§ **TASK INSTRUCTIONS**
Restate the following entries exactly, including every line.
Top of MATERIAL SHOWN
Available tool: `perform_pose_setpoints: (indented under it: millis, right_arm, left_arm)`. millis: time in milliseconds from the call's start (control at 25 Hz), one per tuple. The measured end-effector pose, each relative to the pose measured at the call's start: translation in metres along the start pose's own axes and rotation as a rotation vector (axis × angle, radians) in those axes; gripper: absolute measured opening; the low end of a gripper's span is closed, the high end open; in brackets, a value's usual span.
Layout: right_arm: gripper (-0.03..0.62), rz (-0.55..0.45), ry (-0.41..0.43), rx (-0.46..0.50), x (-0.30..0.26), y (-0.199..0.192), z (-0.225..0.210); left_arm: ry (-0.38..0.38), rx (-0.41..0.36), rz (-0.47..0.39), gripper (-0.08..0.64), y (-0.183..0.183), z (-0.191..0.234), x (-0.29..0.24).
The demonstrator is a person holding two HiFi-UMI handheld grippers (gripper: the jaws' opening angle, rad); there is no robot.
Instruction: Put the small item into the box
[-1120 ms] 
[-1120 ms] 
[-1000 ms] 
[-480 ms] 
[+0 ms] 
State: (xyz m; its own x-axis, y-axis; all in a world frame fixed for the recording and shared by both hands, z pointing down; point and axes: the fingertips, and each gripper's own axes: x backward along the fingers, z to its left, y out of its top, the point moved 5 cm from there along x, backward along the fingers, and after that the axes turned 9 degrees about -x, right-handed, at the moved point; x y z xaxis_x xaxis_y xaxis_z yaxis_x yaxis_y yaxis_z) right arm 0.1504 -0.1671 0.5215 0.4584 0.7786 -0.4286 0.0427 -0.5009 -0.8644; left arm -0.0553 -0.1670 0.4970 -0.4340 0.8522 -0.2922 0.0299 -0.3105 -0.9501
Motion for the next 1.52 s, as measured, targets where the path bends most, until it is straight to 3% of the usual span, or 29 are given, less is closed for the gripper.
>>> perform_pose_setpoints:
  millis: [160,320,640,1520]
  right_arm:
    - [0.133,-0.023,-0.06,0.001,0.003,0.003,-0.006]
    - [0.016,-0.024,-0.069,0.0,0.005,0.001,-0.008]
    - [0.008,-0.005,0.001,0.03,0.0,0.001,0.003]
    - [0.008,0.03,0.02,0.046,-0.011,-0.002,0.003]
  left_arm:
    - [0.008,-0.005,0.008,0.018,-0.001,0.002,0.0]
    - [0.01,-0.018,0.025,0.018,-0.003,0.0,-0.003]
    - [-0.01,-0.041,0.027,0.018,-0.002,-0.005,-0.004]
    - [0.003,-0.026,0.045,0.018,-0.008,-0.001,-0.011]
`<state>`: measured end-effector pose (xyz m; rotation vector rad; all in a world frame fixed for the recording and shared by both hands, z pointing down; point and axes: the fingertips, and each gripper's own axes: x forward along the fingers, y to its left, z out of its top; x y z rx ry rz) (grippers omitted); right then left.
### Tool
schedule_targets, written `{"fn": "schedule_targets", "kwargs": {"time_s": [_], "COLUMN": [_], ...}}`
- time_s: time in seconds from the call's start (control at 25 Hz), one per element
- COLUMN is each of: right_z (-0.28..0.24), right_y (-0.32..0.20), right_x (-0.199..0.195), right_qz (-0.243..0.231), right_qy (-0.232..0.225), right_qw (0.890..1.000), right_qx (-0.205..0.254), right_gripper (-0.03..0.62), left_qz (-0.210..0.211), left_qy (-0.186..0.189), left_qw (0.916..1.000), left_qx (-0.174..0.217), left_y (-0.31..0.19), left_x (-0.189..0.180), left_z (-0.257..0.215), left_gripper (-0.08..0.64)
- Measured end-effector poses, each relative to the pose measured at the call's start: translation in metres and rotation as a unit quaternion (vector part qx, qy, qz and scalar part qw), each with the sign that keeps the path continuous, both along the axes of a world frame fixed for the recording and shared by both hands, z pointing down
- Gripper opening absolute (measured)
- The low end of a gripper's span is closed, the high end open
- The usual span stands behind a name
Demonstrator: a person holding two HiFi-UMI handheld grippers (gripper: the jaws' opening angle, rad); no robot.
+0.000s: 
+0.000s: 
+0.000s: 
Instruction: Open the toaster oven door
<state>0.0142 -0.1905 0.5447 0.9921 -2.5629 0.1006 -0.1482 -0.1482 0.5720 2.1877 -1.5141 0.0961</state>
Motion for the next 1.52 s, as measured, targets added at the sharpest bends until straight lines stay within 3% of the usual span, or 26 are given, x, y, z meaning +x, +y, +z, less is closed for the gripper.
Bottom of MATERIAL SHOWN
§ **PROBLEM SOLUTION**
Available tool: `perform_pose_setpoints: (indented under it: millis, right_arm, left_arm)`. millis: time in milliseconds from the call's start (control at 25 Hz), one per tuple. The measured end-effector pose, each relative to the pose measured at the call's start: translation in metres along the start pose's own axes and rotation as a rotation vector (axis × angle, radians) in those axes; gripper: absolute measured opening; the low end of a gripper's span is closed, the high end open; in brackets, a value's usual span.
Layout: right_arm: gripper (-0.03..0.62), rz (-0.55..0.45), ry (-0.41..0.43), rx (-0.46..0.50), x (-0.30..0.26), y (-0.199..0.192), z (-0.225..0.210); left_arm: ry (-0.38..0.38), rx (-0.41..0.36), rz (-0.47..0.39), gripper (-0.08..0.64), y (-0.183..0.183), z (-0.191..0.234), x (-0.29..0.24).
The demonstrator is a person holding two HiFi-UMI handheld grippers (gripper: the jaws' opening angle, rad); there is no robot.
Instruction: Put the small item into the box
[-1120 ms] 
[-1120 ms] 
[-1000 ms] 
[-480 ms] 
[+0 ms] 
State: (xyz m; its own x-axis, y-axis; all in a world frame fixed for the recording and shared by both hands, z pointing down; point and axes: the fingertips, and each gripper's own axes: x backward along the fingers, z to its left, y out of its top, the point moved 5 cm from there along x, backward along the fingers, and after that the axes turned 9 degrees about -x, right-handed, at the moved point; x y z xaxis_x xaxis_y xaxis_z yaxis_x yaxis_y yaxis_z) right arm 0.1504 -0.1671 0.5215 0.4584 0.7786 -0.4286 0.0427 -0.5009 -0.8644; left arm -0.0553 -0.1670 0.4970 -0.4340 0.8522 -0.2922 0.0299 -0.3105 -0.9501
Motion for the next 1.52 s, as measured, targets where the path bends most, until it is straight to 3% of the usual span, or 29 are given, less is closed for the gripper.
>>> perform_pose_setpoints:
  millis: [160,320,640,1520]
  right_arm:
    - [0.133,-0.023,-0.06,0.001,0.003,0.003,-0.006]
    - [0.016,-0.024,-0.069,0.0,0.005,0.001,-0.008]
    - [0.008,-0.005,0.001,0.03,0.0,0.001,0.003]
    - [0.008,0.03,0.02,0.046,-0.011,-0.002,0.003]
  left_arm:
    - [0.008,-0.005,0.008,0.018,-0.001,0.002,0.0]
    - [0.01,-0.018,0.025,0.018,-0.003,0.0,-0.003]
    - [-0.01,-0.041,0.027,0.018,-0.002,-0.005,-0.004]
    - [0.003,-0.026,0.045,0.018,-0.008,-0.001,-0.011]
`<state>`: measured end-effector pose (xyz m; rotation vector rad; all in a world frame fixed for the recording and shared by both hands, z pointing down; point and axes: the fingertips, and each gripper's own axes: x forward along the fingers, y to its left, z out of its top; x y z rx ry rz) (grippers omitted); right then left.
### Tool
schedule_targets, written `{"fn": "schedule_targets", "kwargs": {"time_s": [_], "COLUMN": [_], ...}}`
- time_s: time in seconds from the call's start (control at 25 Hz), one per element
- COLUMN is each of: right_z (-0.28..0.24), right_y (-0.32..0.20), right_x (-0.199..0.195), right_qz (-0.243..0.231), right_qy (-0.232..0.225), right_qw (0.890..1.000), right_qx (-0.205..0.254), right_gripper (-0.03..0.62), left_qz (-0.210..0.211), left_qy (-0.186..0.189), left_qw (0.916..1.000), left_qx (-0.174..0.217), left_y (-0.31..0.19), left_x (-0.189..0.180), left_z (-0.257..0.215), left_gripper (-0.08..0.64)
- Measured end-effector poses, each relative to the pose measured at the call's start: translation in metres and rotation as a unit quaternion (vector part qx, qy, qz and scalar part qw), each with the sign that keeps the path continuous, both along the axes of a world frame fixed for the recording and shared by both hands, z pointing down
- Gripper opening absolute (measured)
- The low end of a gripper's span is closed, the high end open
- The usual span stands behind a name
Demonstrator: a person holding two HiFi-UMI handheld grippers (gripper: the jaws' opening angle, rad); no robot.
+0.000s: 
+0.000s: 
+0.000s: 
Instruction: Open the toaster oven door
<state>0.0142 -0.1905 0.5447 0.9921 -2.5629 0.1006 -0.1482 -0.1482 0.5720 2.1877 -1.5141 0.0961</state>
Motion for the next 1.52 s, as measured, targets added at the sharpest bends until straight lines stay within 3% of the usual span, or 26 are given, x, y, z meaning +x, +y, +z, less is closed for the gripper.

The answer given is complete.